Enrollment in the program has increased over the past year, says Bukowitz, so much so that the college now has two sessions each year. She attributes that to outreach among students pursuing a health care career.
Mark Warman, certified ophthalmic assistant and one of the program’s first graduates, initially had no interest in ophthalmology. “I was going to Howard Community College for nursing, but a guidance counselor informed me of a brand-new program being offered that year…the ophthalmic technician [assistant] training program. With no knowledge whatsoever about medicine or healthcare, I decided to sign up,” he says. After completing the program and earning a certificate, he was hired full time as an ophthalmic assistant in Wilmer’s float pool. “By finishing the program, I was able to be ahead of my fellow ‘new hires’ when I joined the Wilmer float pool team,” says Warman.
According to Wilmer hiring managers, the program provides a source of readily available talent and offers career opportunities for graduates. Ellen Williams, clinical supervisor at Wilmer’s Columbia satellite, says the training students receive is invaluable. She agrees with Warman’s view that it gives candidates a boost when onboarding, which is one reason she hired recent program graduate Carlos Amaya.
“We were able to hire Carlos at an entry-level position right out of the program. He came in knowing the anatomy of the eye, basic work-ups and lensometry.
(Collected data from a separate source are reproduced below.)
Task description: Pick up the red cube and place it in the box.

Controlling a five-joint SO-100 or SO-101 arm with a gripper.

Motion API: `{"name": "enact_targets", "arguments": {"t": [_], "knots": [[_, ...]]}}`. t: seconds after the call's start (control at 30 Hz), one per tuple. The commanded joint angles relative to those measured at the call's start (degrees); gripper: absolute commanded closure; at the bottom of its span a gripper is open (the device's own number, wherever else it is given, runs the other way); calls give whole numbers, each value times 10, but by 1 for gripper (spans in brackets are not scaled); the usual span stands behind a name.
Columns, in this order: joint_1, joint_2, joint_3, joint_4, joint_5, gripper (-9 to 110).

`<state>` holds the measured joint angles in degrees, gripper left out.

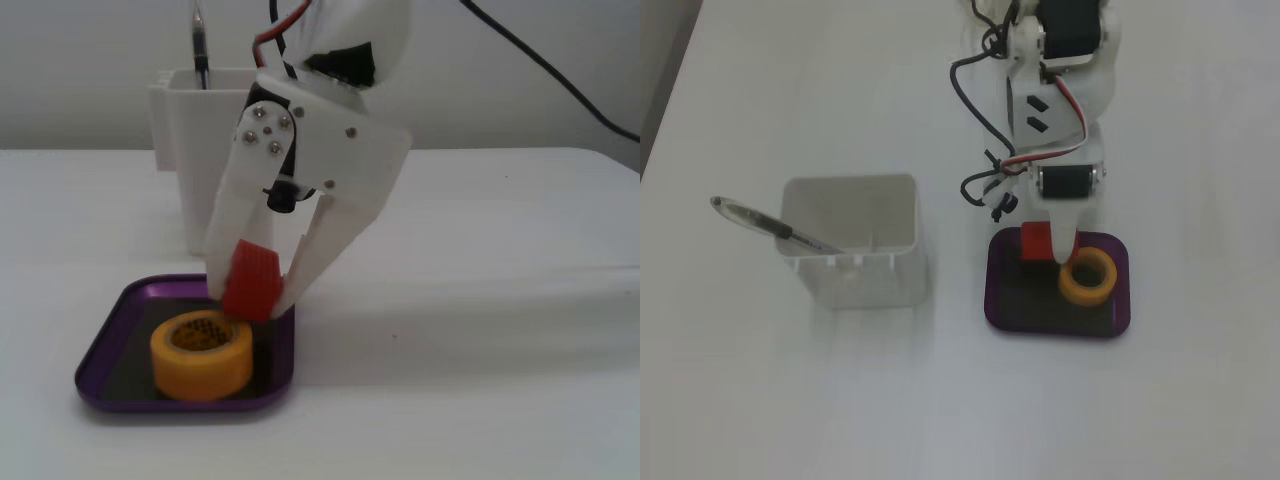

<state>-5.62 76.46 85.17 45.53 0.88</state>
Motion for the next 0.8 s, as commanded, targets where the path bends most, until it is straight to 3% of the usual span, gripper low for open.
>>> {"name": "enact_targets", "arguments": {"t": [0.0, 0.77], "knots": [[4, 6, -25, -8, -1, 102], [36, -61, -27, -6, -1, 102]]}}
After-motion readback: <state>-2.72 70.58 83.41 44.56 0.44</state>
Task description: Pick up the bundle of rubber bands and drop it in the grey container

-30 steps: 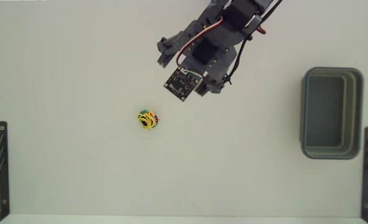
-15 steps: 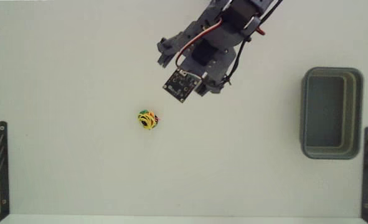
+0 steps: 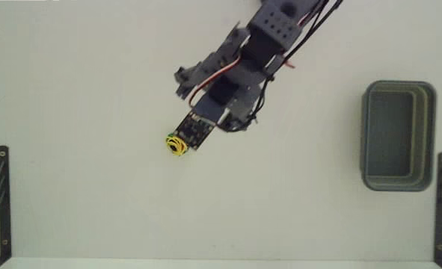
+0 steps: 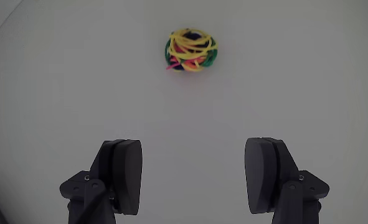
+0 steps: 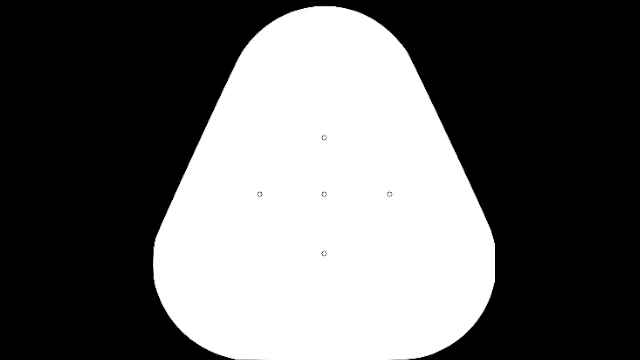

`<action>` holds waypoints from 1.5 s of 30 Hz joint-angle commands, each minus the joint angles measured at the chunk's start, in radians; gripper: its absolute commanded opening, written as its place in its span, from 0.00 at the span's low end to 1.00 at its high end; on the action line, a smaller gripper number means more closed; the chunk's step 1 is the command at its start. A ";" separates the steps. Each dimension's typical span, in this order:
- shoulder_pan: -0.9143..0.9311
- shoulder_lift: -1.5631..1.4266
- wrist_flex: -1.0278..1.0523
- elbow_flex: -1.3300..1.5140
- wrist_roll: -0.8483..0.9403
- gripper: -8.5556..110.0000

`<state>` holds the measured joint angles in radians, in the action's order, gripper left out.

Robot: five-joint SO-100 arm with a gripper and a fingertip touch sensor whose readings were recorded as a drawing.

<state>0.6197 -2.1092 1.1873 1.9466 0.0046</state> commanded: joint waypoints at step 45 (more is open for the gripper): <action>0.022 0.628 -0.165 -0.539 -0.005 1.00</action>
<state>0.6197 -1.4527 1.0293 1.4542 0.0046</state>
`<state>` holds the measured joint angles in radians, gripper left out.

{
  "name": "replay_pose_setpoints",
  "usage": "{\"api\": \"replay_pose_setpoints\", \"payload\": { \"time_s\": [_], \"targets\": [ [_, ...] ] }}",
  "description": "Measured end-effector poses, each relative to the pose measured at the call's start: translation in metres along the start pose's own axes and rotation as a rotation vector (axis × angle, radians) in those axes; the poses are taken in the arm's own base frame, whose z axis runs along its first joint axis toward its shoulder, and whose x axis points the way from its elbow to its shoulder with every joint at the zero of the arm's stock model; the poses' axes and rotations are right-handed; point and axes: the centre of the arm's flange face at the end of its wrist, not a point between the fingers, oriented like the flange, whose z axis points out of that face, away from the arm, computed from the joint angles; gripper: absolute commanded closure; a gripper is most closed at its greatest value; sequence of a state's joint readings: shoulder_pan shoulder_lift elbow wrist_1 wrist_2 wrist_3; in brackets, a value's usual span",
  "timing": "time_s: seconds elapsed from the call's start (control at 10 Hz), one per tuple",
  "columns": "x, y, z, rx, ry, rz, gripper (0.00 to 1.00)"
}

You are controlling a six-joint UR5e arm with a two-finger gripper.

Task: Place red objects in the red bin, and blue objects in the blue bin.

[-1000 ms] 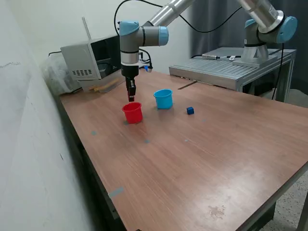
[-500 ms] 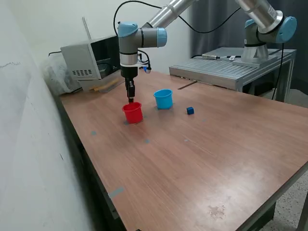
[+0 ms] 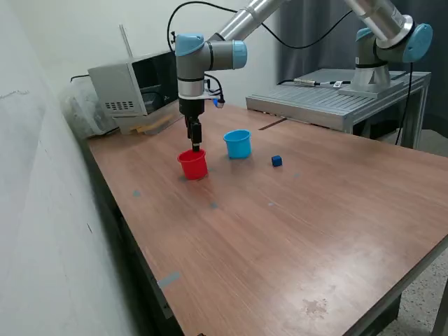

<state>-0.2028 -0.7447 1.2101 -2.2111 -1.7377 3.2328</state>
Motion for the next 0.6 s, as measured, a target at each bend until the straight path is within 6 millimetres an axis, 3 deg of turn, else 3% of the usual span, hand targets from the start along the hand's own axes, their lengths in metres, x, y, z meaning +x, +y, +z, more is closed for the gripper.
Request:
{"api": "replay_pose_setpoints", "payload": {
  "time_s": [0.3,0.6],
  "targets": [
    [0.01,-0.03,-0.049,-0.013,0.008,-0.024,0.0],
    [0.011,-0.088,-0.086,0.013,0.013,-0.041,0.0]
  ]
}}
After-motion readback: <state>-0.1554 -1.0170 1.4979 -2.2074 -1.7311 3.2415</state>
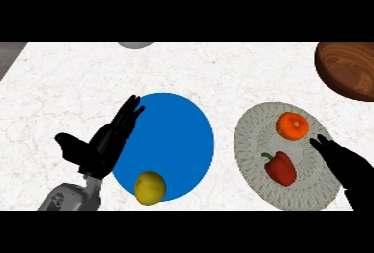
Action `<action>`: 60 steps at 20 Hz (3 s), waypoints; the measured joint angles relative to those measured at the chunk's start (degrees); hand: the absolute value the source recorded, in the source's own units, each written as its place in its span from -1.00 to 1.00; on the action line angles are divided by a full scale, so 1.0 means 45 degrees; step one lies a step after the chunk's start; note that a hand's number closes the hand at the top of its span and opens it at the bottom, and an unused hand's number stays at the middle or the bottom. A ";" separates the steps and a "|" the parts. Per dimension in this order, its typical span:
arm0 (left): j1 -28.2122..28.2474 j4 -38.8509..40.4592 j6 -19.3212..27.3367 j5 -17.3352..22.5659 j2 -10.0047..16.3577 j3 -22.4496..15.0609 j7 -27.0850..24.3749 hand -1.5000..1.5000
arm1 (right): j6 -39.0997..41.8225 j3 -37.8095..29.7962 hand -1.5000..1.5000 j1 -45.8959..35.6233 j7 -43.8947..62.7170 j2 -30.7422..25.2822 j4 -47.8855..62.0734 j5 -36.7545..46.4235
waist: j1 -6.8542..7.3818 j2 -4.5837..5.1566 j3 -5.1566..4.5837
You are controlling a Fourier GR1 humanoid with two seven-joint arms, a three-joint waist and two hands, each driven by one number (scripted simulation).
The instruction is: Pick the bell pepper from the placemat and place it in the bowl
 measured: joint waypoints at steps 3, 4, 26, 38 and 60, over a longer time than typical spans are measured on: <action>-0.0032 -0.0059 -0.0151 -0.0026 -0.0005 0.0029 0.0100 0.00 | 0.1119 0.0705 -1.00 -0.1159 0.1887 0.0874 0.0184 -0.0068 | 0.0114 0.0021 0.0015; -0.0057 -0.0018 -0.0162 -0.0088 -0.0046 0.0031 0.0097 0.00 | 0.1383 0.0913 -1.00 -0.1537 0.2245 0.1206 0.0488 -0.0018 | 0.0119 0.0020 0.0018; 0.0323 -0.0412 -0.0741 -0.0651 -0.0505 0.0904 0.0633 0.00 | 0.3665 0.1850 -1.00 -0.3425 0.2999 0.4573 0.4365 0.1040 | -0.0122 -0.0025 0.0059; 0.0532 -0.0090 -0.1427 -0.1219 -0.1131 0.1551 0.0561 0.00 | 0.3975 0.1223 -1.00 -0.2849 0.2054 0.6170 0.5855 0.3241 | -0.0155 -0.0024 0.0061; 0.1015 -0.0672 -0.2316 -0.2262 -0.2061 0.2399 0.1107 0.00 | 0.3279 -0.0355 1.00 -0.2468 -0.1696 0.7809 0.7946 0.6021 | -0.0149 -0.0161 -0.0069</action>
He was able to do visual fields and OCTs the day he started,” Williams says.
Amaya knew he wanted to pursue a career in medicine after graduating high school, but was unsure of where to begin. While searching online, he came across the Ophthalmic Technician Assistant Training Program. He says it was the perfect opportunity to learn about a vital organ in the body — the eye.
“The course helped me become a great technician. It gave me a better understanding of the anatomy of the eye, of why we do certain tests, and of medical terminologies and vocabulary which I use as an ophthalmic technician,” says Amaya.
The United States Bureau of Labor and Statistics predicts a 15% growth in job opportunities for ophthalmic technicians in the next decade, corresponding to about 5,600 job openings per year — a good sign for graduating and incoming students.
Bukowitz says many students are finding full-time employment — with benefits — almost immediately upon completion of the program. She credits the success of the program to the strong partnership between the college and Wilmer.“Our relationship with Wilmer is highly respected and important. Dr. Dean Glaros had the foresight, the vision, to initiate a training partnership with HCC in order to fill the demand for trained technicians in the field of ophthalmology,” says Bukowitz. “Dr. Glaros continues to support health care education, enabling so many people to change their socioeconomic circumstances. Every person I have had the opportunity to work with at Wilmer has impressed me with their willingness to accommodate our students. The instructors are wonderful with the students. Our relationship is extremely important and greatly valued.”